Transcribe only the part of the material below that begins at the line containing "Whatever this document" and ends at the line containing "Identify the maroon round compact.", with both kept and images left out.

━━━━━ Data extract

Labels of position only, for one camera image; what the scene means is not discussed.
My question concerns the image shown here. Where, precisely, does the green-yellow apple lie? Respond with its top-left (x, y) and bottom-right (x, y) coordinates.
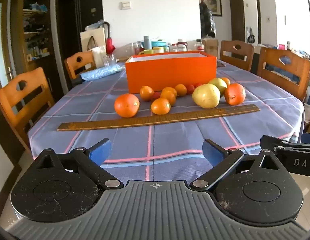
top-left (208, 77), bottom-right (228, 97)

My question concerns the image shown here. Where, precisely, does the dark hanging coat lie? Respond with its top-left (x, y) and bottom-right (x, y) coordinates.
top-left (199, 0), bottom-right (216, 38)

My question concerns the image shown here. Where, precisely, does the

━━━━━━━━━━
━━━━━ Data extract

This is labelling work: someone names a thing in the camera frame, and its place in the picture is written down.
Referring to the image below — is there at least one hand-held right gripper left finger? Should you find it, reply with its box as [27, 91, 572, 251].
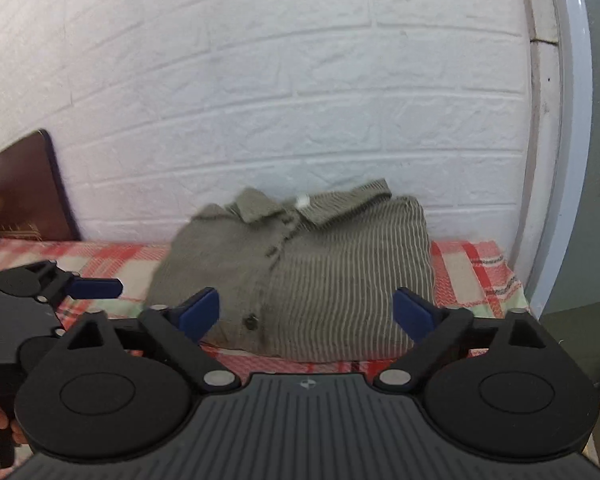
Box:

━━━━━━━━━━
━━━━━ Data extract

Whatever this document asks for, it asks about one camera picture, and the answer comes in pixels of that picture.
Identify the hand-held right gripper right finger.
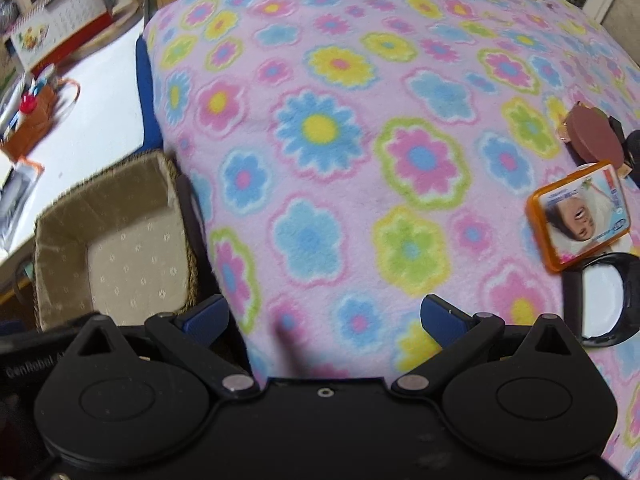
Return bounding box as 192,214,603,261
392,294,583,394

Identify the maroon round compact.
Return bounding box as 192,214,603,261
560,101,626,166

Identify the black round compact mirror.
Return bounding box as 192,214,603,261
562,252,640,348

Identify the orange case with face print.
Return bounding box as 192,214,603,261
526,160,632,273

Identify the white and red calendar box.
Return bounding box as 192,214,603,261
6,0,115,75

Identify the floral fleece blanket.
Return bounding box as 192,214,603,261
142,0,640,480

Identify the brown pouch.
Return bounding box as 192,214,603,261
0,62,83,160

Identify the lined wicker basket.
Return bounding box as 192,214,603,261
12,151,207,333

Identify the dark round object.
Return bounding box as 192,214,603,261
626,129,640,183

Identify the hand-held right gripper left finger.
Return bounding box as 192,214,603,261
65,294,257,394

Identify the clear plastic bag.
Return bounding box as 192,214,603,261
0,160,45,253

━━━━━━━━━━

Finished exercise =
Whatever this document asks for, it asks about one camera picture, and the answer comes in pixels of that picture.
Identify the hand-held right gripper right finger.
Return bounding box as 192,214,603,261
392,294,583,394

Identify the maroon round compact.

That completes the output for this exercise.